[Data items]
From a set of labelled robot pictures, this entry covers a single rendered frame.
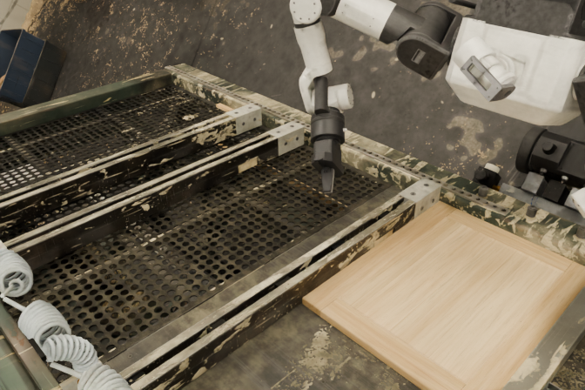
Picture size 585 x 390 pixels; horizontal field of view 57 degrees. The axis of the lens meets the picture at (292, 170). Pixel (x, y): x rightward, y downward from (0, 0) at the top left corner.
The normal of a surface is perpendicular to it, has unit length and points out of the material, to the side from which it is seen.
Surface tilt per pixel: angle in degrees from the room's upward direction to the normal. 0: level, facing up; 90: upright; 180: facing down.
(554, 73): 23
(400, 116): 0
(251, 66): 0
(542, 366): 50
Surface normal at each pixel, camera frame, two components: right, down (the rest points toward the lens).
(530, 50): -0.69, 0.10
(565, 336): 0.00, -0.86
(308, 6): -0.37, 0.50
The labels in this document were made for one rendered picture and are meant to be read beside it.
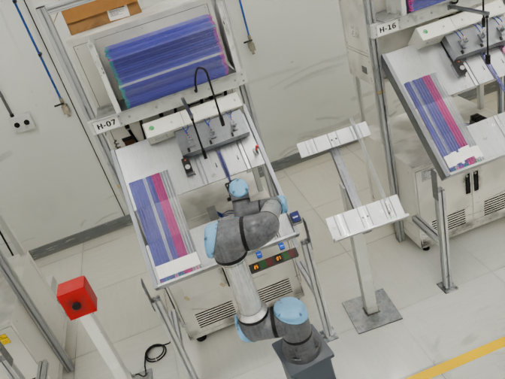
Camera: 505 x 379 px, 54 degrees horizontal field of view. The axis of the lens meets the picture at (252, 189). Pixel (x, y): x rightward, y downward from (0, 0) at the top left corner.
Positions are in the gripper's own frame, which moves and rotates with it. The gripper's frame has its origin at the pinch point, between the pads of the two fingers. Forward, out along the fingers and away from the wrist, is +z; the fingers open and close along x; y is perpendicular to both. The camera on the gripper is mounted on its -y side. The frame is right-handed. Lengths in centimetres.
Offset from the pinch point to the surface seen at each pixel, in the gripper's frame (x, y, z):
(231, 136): -8.0, 28.6, 2.0
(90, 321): 85, -30, 14
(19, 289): 121, -4, 41
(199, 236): 22.3, -10.7, -1.9
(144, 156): 34.1, 34.7, 9.8
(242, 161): -9.2, 15.9, 4.9
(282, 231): -14.3, -22.0, -4.9
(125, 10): 18, 105, 6
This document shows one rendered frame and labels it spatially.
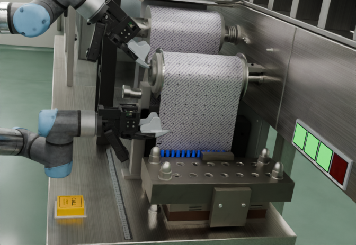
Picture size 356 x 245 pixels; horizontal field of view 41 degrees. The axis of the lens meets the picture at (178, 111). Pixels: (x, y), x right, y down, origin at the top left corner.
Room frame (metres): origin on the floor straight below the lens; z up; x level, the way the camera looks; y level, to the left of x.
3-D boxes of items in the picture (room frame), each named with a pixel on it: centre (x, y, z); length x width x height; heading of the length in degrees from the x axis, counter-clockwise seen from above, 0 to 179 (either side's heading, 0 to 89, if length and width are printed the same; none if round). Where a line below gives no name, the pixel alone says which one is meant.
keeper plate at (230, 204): (1.11, -0.17, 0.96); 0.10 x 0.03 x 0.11; 106
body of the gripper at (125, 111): (1.23, 0.16, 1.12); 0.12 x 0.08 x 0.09; 106
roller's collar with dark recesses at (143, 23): (1.55, 0.17, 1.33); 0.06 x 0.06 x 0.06; 16
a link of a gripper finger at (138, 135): (1.23, 0.10, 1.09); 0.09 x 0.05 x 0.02; 105
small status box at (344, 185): (1.03, -0.34, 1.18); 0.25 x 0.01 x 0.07; 16
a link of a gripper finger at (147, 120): (1.28, 0.07, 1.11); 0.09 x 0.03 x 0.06; 107
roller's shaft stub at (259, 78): (1.40, -0.21, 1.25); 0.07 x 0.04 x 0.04; 106
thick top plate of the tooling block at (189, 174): (1.19, -0.13, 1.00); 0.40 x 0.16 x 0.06; 106
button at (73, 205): (1.10, 0.26, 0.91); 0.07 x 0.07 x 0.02; 16
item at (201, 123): (1.30, -0.06, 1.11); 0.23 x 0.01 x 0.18; 106

## Your assignment
With the first line being the one containing "Picture size 585" and the last line the one containing "(308, 6): -0.37, 0.50", transcribe exactly the lines above that fall in that range.

## Task response
Picture size 585 x 390 pixels; horizontal field of view 57 degrees. The axis of the lens meets the picture at (292, 170). Pixel (x, y): x rightward, y downward from (0, 0) at the top left corner.
The normal of a surface is perpendicular to it, has unit length and points out of the material, to the side from which it is seen.
Surface tilt per pixel: angle in degrees from the room's upward direction to the normal. 0: level, facing up; 90: upright; 180: facing down.
(554, 73): 23
(400, 116): 0
(251, 66): 0
(542, 366): 50
Surface normal at each pixel, camera frame, two components: right, down (the rest points toward the lens).
(530, 50): -0.69, 0.10
(565, 336): 0.00, -0.86
(308, 6): -0.37, 0.50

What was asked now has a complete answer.